▸ **WHAT TO DO**
Please write out exactly the lines that begin at the line containing "Job: put marker(s) on the copper" and run to the end of the records.

▸ **PROVIDED RECORDS**
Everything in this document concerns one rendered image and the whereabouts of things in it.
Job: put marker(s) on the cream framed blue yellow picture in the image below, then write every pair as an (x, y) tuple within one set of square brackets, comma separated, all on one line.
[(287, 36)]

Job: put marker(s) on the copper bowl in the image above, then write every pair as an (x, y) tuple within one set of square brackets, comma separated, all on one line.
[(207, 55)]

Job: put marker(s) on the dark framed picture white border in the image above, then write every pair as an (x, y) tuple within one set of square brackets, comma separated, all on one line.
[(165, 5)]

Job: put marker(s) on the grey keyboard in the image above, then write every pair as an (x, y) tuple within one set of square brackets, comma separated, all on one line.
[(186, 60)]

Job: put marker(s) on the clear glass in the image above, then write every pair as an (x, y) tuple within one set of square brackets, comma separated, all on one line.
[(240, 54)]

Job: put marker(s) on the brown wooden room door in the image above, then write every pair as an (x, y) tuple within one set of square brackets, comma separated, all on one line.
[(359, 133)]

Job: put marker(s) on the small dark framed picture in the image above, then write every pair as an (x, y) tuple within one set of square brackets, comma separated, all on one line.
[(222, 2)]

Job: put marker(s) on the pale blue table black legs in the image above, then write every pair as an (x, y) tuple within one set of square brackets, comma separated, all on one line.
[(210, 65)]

▸ **OUTPUT BELOW**
Job: put marker(s) on the copper bowl in the image above, then write every pair as an (x, y) tuple within one set of square brackets, comma separated, all on one line.
[(207, 55)]

Job: put marker(s) on the dark framed picture white border in the image above, then write every pair as an (x, y) tuple within one set of square brackets, comma separated, all on one line.
[(165, 5)]

Job: put marker(s) on the grey keyboard in the image above, then write every pair as an (x, y) tuple within one set of square brackets, comma separated, all on one line.
[(186, 60)]

Job: put marker(s) on the clear glass in the image above, then write every pair as an (x, y) tuple within one set of square brackets, comma separated, all on one line.
[(240, 54)]

Job: put marker(s) on the brown wooden room door in the image above, then write every pair as an (x, y) tuple within one set of square brackets, comma separated, all on one line.
[(359, 133)]

Job: put marker(s) on the small dark framed picture in the image above, then write every pair as an (x, y) tuple within one set of square brackets, comma separated, all on one line.
[(222, 2)]

Job: put marker(s) on the pale blue table black legs in the image above, then write every pair as an (x, y) tuple within one set of square brackets, comma separated, all on one line.
[(210, 65)]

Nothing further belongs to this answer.